13 Ghost Stories And Legends That Prove Maryland Is The Creepiest US State

As one of the thirteen original colonies, Maryland has had plenty of time to acquire creepy folklore and pervasive urban legends. Evil spirits and mythological creatures are believed to lurk in the deepest parts of creepy Maryland. Ghost stories from Maryland involve strange figures, haunted hospitals, and mysterious monsters. This mid-Atlantic state was home to the master of the macabre, Edgar Allan Poe, and his spirit is said to still wander near the site of his grave.

Some of the tales seem quite outlandish, for sure. But Maryland has a long and complex history filled with decades of vicious battles, storms, and horrific slayings. All of these events contribute to a spine-chilling oral history that's been passed down through many, many generations of Maryland locals.

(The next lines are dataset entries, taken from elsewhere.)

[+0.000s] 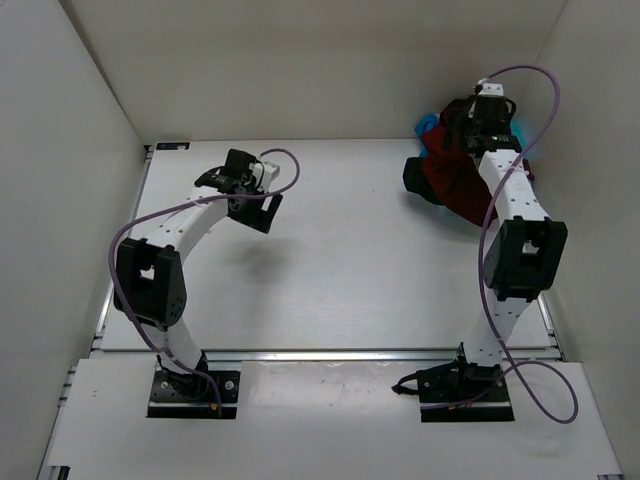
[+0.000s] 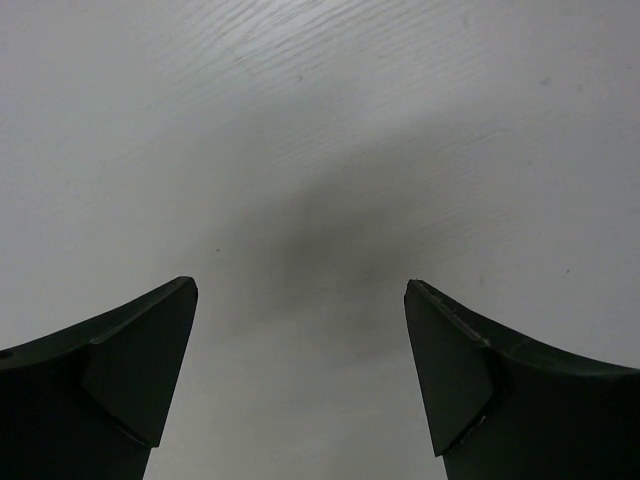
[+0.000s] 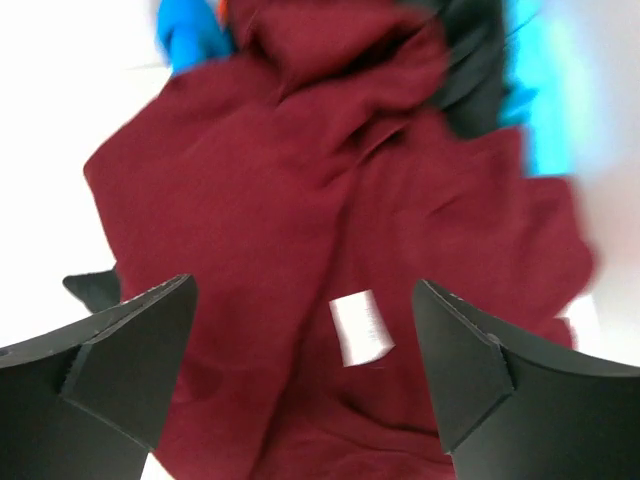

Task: Fold and stack the t-shirts
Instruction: Grab crumpled tshirt from bin with the right arm

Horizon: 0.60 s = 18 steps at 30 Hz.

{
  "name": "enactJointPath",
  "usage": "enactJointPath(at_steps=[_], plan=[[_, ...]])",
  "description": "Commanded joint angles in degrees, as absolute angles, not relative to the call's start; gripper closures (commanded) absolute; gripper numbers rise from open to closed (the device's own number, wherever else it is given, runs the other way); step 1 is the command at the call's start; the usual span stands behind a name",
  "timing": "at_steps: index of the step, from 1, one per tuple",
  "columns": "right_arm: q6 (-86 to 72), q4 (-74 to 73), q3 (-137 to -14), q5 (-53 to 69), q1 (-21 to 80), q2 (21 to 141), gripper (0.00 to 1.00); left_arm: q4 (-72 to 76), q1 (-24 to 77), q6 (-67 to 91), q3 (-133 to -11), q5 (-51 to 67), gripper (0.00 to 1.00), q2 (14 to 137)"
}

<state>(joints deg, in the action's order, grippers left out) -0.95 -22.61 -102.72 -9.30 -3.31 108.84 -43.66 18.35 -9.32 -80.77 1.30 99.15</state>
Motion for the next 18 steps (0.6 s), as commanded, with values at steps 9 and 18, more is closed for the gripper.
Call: enactJointPath(at_steps=[9, 18], plan=[[-5.8, -25.3, -105.4, -12.3, -0.4, 116.0, 0.23, -43.2, 11.6, -12.4, -68.6, 4.0, 0.01, 92.8], [-7.0, -24.3, -108.8, -9.0, -2.2, 113.0, 1.00, -46.4, 11.8, -11.2, -70.8, 3.3, 0.02, 90.4]])
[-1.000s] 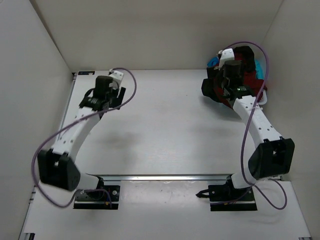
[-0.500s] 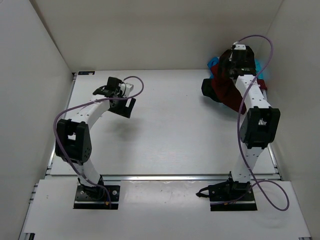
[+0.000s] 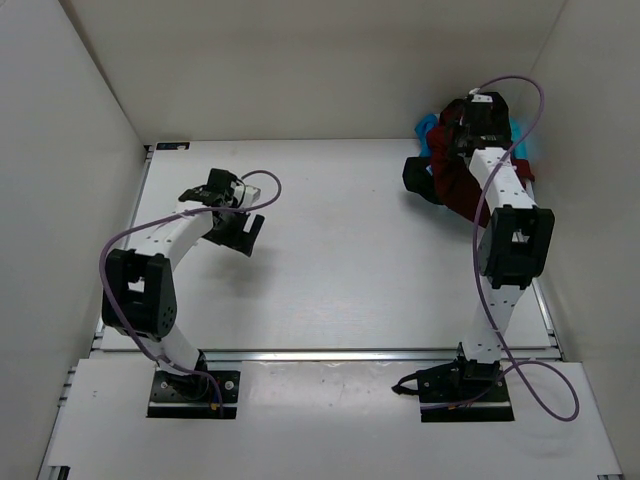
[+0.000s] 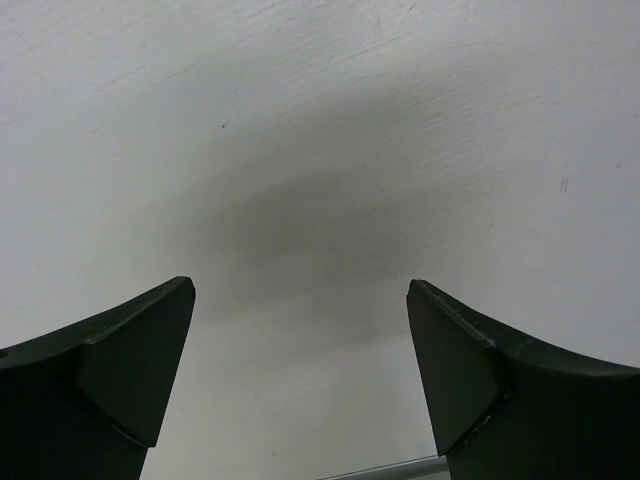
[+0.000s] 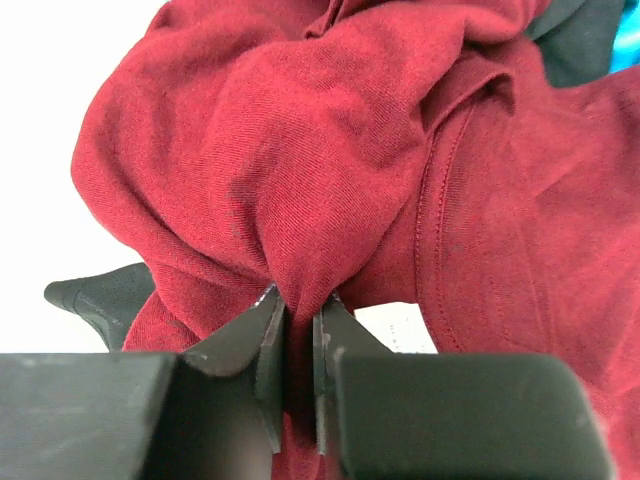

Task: Fold and stack the t-shirts
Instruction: Grab crumpled tshirt from bin with the right arm, then move the tshirt to the center of the board

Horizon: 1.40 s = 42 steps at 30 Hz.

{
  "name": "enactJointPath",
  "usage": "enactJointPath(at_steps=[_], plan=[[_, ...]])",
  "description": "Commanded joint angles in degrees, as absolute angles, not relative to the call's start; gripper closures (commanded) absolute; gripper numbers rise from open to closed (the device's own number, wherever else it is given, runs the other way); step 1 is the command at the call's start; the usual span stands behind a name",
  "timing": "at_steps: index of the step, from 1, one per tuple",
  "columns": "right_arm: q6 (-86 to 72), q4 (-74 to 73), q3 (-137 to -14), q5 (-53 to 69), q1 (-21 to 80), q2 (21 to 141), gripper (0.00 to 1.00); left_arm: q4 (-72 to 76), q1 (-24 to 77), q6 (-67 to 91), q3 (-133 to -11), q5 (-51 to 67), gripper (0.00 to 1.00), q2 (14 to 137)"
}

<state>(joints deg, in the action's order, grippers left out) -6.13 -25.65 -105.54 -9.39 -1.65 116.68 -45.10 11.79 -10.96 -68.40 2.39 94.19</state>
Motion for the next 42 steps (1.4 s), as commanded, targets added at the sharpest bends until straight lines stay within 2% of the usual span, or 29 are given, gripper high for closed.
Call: enactJointPath(at_steps=[1, 8, 15, 18, 21, 23, 25, 28, 31, 35, 40, 41, 42], plan=[[-6.9, -24.1, -109.4, -9.0, -2.3, 111.3, 1.00, -46.8, 11.7, -11.6, -71.4, 2.8, 0.02, 89.7], [-5.7, -24.3, -110.1, -8.5, -4.9, 100.3, 1.00, -45.3, 7.2, -13.8, -70.2, 0.1, 0.01, 87.3], [-1.9, -22.6, -111.1, -4.4, -1.2, 89.0, 1.00, -49.8, 9.7, -16.2, -64.0, 2.2, 0.02, 85.9], [3.4, -20.7, -110.6, -1.1, 6.0, 84.7, 1.00, -49.9, 11.3, -15.7, -62.9, 2.3, 0.02, 85.4], [13.7, -15.2, -106.9, -0.5, 23.6, 79.6, 1.00, -49.0, 11.4, -12.6, -64.8, 4.3, 0.01, 84.2], [22.6, -0.5, -96.7, -6.8, 34.5, 75.0, 1.00, -48.4, 11.8, -9.3, -66.9, 6.3, 0.01, 82.6], [19.6, 8.6, -92.7, -4.5, 38.6, 71.8, 1.00, -48.1, 11.4, -7.1, -69.4, 7.6, 0.01, 81.1], [8.1, 7.0, -95.5, 1.6, 33.7, 73.1, 1.00, -47.9, 9.7, -6.0, -71.6, 7.4, 0.01, 79.0], [6.6, 6.1, -90.9, 0.0, 33.1, 73.7, 1.00, -46.8, 7.3, -5.4, -72.9, 4.2, 0.01, 76.6], [-3.9, 6.0, -78.7, 3.9, 27.5, 73.0, 1.00, -45.5, 6.2, -6.9, -72.7, 0.1, 0.01, 73.9], [-6.3, 6.3, -64.4, 9.3, 25.5, 72.2, 1.00, -45.7, 6.1, -8.1, -70.2, -1.8, 0.01, 73.1], [-13.2, 6.6, -61.3, 12.4, 24.7, 72.4, 0.87, -45.8, 6.4, -8.5, -69.5, -2.0, 0.01, 73.2], [-14.1, 6.2, -58.7, 15.5, 24.4, 72.5, 0.54, -46.1, 7.2, -9.1, -69.3, -2.5, 0.01, 73.0]])
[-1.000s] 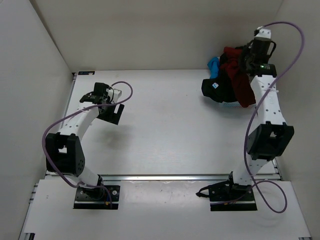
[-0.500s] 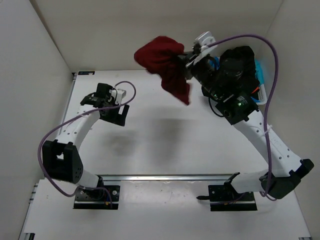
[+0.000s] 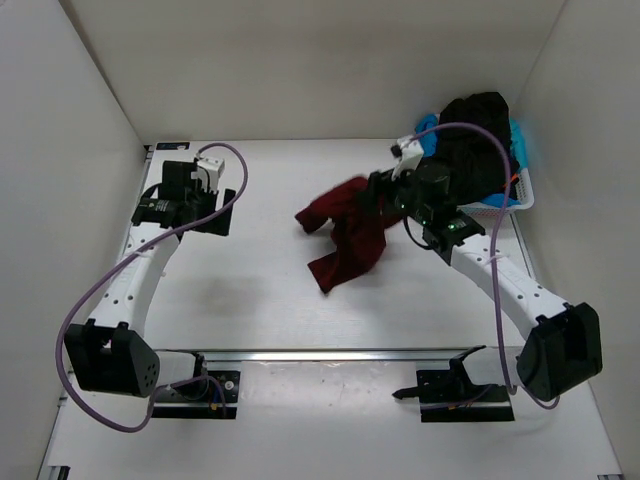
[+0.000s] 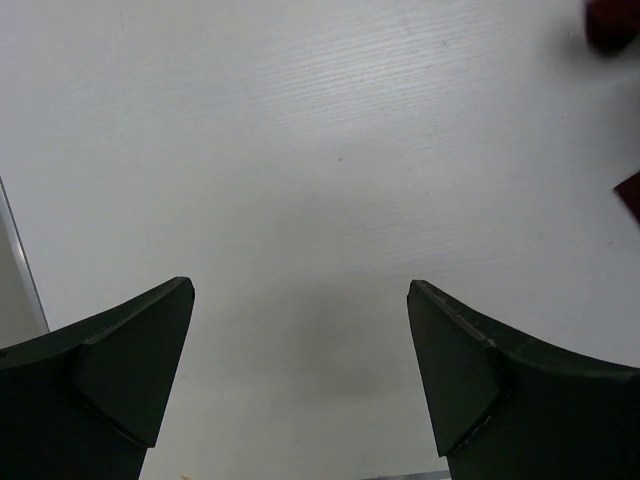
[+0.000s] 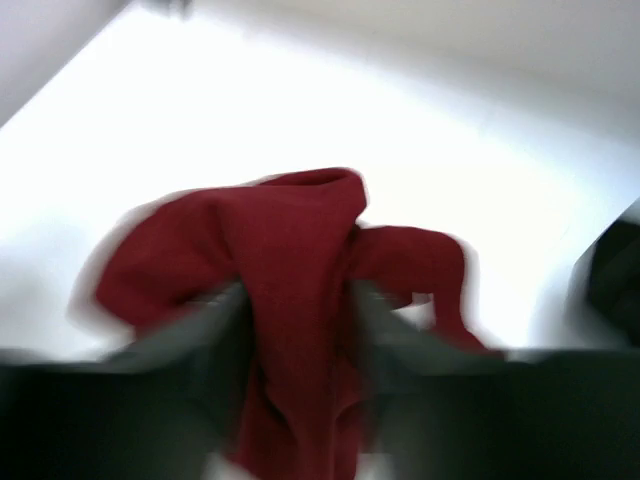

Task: Fold and stack the t-shirts
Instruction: Move the tshirt to the center of the board

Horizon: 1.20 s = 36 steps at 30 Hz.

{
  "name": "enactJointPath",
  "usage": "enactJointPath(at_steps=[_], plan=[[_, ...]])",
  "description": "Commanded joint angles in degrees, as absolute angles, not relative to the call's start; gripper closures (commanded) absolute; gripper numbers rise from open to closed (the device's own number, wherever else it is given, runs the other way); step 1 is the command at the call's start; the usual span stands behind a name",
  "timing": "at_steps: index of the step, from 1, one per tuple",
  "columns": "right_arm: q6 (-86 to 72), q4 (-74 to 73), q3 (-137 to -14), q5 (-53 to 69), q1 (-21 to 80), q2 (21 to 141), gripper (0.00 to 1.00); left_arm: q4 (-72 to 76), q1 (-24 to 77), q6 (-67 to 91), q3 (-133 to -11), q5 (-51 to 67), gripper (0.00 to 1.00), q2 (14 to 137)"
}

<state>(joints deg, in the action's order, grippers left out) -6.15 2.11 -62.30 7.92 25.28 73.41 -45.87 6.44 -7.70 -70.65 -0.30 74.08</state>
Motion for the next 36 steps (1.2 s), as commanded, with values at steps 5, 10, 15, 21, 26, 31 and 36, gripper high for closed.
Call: enactJointPath(at_steps=[5, 10, 15, 21, 26, 31, 36], plan=[[-10.7, -6.6, -58.3, 8.2, 26.5, 74.4, 0.01, -47.9, 14.6, -12.0, -68.3, -4.7, 0.02, 74.6], [-7.9, -16.3, -64.3, -2.6, 27.3, 77.0, 0.01, -48.9, 23.4, -12.7, -65.2, -0.1, 0.01, 76.0], [-11.2, -20.8, -62.5, -7.0, 25.2, 79.8, 0.08, -45.9, 35.8, -10.3, -67.5, 2.5, 0.02, 84.7], [-11.9, -21.0, -58.7, -6.3, 21.4, 79.8, 0.18, -41.8, 29.3, 2.8, -82.6, 9.1, 0.09, 103.1], [-13.3, -22.1, -56.2, -3.5, 17.6, 85.0, 0.22, -41.9, 26.5, 1.2, -90.3, 8.0, 0.10, 108.2], [-13.5, -17.9, -55.3, 3.3, 14.5, 88.4, 0.15, -42.4, 27.9, 1.1, -88.0, 12.5, 0.09, 108.6], [-12.2, -14.9, -57.4, 8.3, 16.2, 93.4, 0.62, -43.2, 28.0, 0.1, -84.6, 18.8, 0.09, 107.1]])
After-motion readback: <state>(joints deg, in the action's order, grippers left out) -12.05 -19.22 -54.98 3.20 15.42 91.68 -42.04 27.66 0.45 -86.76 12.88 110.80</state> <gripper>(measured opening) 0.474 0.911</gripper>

These creepy Maryland urban legends will send a chill down anyone's spine. 

  • 1

    The Goatman

    For years, witnesses have reported seeing a bearded man with horns and cloven hooves skulking through the woods of Maryland. This Goatman stalks through the Old Line State, eating wild animals and breaking into homes to eat family pets. He also likes chopping up teenagers getting steamy at Lover's Lane. Clearly, he's a very original monster. 

    The first alleged sighting of this hybrid creature was in the 1970s, when the legend of the Goatman became a cautionary tale to warn kids about the dangers of premarital sex. Over the years, Goatman stopped popping up in random places and made a home in Prince George's County.

    Where did the Goatman come from? The most common theory is that he was the outcome of horrible human/animal hybrid experimentation. While the true origin of Goatman remains cloudy, the terror his sightings invoke is all too real.

  • 2

    Crybaby Bridge

    The haunting tale of the "Crybaby Bridge" is a pretty widespread Maryland urban legend. Located in Prince George's County and crossing over the Patuxent River, this places Crybaby Bridge right in the middle of Goatman's territory.

    A baby tragically died in the river back in the 1950s, and locals still argue about what really happened that day. Some say a young mother threw her illegitimate child over the bridge, only to take her own life as well. A more recent theory focuses on the KKK and their ritual killing of African American children being responsible for the haunting of the bridge.

  • 3

    Chessie, The Chesapeake Bay Sea Monster

    According to legend, the Chesapeake Bay is home to a sea monster that locals have dubbed Chessie. She’s an aquatic snake-like beast with flippers running around 30 feet in length. Chessie has been spotted in the bay sporadically since the early 1940s. Chessie was named in 1977 and there has been a rash of sightings since then.

    Speculation about what Chessie really is ranges from the mundane to the fantastic. Some say she's a manatee or a large river otter, while others think she might be a mutant eel or a huge anaconda that got lost. 

  • 4

    The Haunting At The Sotterley Plantation

    The historic Sotterley Plantation was built along the Patuxent River back in the 18th century and is currently the oldest surviving plantation in southern Maryland. While it was a private residence for a number of wealthy families through the years, it's now a public space. Staff and visitors have all reported strange happenings on the grounds. Lights flicker on and off, strange noises can be heard throughout the house, and breakfast smells waft up from the kitchen when no one is cooking.

    One of the more menacing ghosts that live on Sotterley Plantation is a former owner who still haunts the grounds. His spirit is notorious for throwing people he doesn’t like down the staircase.

  • 5


    When the German immigrants settled in western Maryland in the 1700s, they brought with them the terrifying lore of the Snallygaster. This half-bird, half-reptile swoops down from the skies to hunt livestock and small children. The carnivorous creature allegedly has a 25-foot wingspan and deadly talons that glow like hot metal.

    Some have claimed to have seen a blazing red third eye in the middle of its forehead, razor sharp teeth, and octopus-like tentacles. Witnesses have claimed the Snallygaster cries like a baby and screams like a woman, implying that it may resort to mimicry to lure potential victims into its grasp.

  • 6

    The Jericho Covered Bridge

    Constructed in 1865, the seemingly peaceful Jericho Covered Bridge has a plethora of disturbing stories surrounding it. The most common yarn spun involves the silhouettes of bodies hanging from the rafters. Some believe they're the ghosts of a horrific suicide pact, while others claim they're the spirits of lynched enslaved people. 

    Many late-night drivers have reported cars stalling on the bridge. Some have spotted powdery handprints appearing on their vehicles after crossing the bridge. Others have seen a ghostly woman crossing the bridge with a basket of fresh flowers or the spirit of a young woman with a burned face.

    There are myths of strange and horrific creatures lurking around the bridge in addition to the ghost tales. One creature is described as a terrifying grey monkey with a massive tail. There have also been reports of a hideous red-eyed demon guarding the bridge. The presence of these creatures might explain the blood-curdling screams heard often near the bridge.